Violation : La vente d’actions basée sur des informations erronées concernant la qualification de l’investisseur constitue une infraction sérieuse. L’émetteur des valeurs mobilières est tenu de vérifier et de documenter que l’investisseur est bel et bien qualifié. Le recours à des fausses déclarations expose l’entreprise à des sanctions financières et pénales importantes.
Les sanctions pénales en cas de non-respect
Le non-respect des exigences liées au prospectus est une infraction grave en vertu de la LVM. Le législateur québécois, soucieux de protéger l’intégrité du marché financier et les investisseurs, a prévu des sanctions pénales significatives pour dissuader les comportements fautifs.
Voici un aperçu des sanctions possibles :
- Amendes : En vertu de l’article 202 de la LVM, les contrevenants peuvent être passibles d’amendes pouvant aller jusqu’à 5 000 000 $ ou trois fois le montant obtenu par l’infraction. Cette disposition montre clairement la sévérité des sanctions financières en cas d’infractions.

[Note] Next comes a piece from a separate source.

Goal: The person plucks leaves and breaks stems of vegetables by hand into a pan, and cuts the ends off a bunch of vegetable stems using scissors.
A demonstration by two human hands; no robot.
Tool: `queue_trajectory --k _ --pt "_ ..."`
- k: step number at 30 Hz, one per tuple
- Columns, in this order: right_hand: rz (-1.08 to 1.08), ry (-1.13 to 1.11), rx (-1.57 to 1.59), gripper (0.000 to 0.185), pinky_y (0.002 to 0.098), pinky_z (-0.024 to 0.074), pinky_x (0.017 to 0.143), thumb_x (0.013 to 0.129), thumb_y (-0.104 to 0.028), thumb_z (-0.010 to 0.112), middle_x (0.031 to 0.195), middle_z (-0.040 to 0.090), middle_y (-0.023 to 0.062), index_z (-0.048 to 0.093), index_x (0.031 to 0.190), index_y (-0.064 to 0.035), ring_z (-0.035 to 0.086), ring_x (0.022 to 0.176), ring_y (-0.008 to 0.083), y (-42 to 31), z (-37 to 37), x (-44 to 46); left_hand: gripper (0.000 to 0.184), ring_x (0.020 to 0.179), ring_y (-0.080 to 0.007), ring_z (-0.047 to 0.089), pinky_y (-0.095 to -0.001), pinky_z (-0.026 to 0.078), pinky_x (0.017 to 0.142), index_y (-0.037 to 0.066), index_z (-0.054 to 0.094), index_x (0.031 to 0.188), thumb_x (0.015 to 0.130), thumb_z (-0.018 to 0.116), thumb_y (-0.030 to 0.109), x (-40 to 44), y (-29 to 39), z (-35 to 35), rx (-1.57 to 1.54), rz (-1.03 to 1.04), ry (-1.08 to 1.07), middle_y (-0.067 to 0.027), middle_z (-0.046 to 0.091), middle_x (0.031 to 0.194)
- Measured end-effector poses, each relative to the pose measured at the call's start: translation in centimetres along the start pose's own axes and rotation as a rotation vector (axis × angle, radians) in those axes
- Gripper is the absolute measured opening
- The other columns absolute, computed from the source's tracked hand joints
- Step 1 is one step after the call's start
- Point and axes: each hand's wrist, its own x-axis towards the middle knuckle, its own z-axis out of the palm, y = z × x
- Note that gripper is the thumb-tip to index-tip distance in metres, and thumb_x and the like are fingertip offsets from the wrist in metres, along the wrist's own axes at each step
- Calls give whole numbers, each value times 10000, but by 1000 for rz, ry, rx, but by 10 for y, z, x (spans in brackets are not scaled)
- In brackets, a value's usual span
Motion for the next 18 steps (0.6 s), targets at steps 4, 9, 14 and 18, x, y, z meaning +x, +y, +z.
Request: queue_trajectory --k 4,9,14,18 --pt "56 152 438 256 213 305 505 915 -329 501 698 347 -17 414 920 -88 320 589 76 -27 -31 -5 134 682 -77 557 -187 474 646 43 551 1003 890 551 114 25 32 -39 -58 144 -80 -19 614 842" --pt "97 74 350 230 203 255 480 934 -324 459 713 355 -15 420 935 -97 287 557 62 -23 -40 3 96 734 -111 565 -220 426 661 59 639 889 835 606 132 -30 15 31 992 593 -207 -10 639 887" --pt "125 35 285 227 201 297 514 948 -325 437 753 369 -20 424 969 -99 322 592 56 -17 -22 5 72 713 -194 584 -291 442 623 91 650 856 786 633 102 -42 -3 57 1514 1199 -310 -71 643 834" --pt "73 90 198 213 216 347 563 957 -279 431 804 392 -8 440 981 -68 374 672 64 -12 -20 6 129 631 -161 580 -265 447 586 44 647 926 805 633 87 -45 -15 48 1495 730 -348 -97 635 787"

- Peines d’emprisonnement : Outre les amendes, les personnes physiques reconnues coupables d’une infraction peuvent être condamnées à une peine d’emprisonnement pouvant aller jusqu’à cinq ans moins un jour. Cela reflète la gravité des infractions liées aux valeurs mobilières.
- Responsabilité des dirigeants : Les dirigeants d’une entreprise ne sont pas à l’abri des poursuites. La LVM prévoit qu’un dirigeant ou administrateur qui a participé ou permis l’infraction peut être tenu personnellement responsable, entraînant des sanctions individuelles.
- Sursis aux opérations financières : L’AMF peut aussi imposer des mesures conservatoires, telles que la suspension des opérations de l’entreprise ou des interdictions d’exercer pour les dirigeants impliqués dans l’infraction.
Conclusion
La levée de fonds sans prospectus peut offrir des opportunités intéressantes pour les entreprises au Québec, mais elle est également source de nombreux risques juridiques. Le non-respect des règles entourant les exemptions de prospectus, comme le stipule la Loi sur les valeurs mobilières, peut entraîner des sanctions pénales sévères, allant de lourdes amendes à des peines de prison. Afin d’éviter ces écueils, il est essentiel pour les émetteurs et les investisseurs de comprendre leurs obligations légales et de s’assurer qu’ils respectent rigoureusement les exigences prévues par la loi.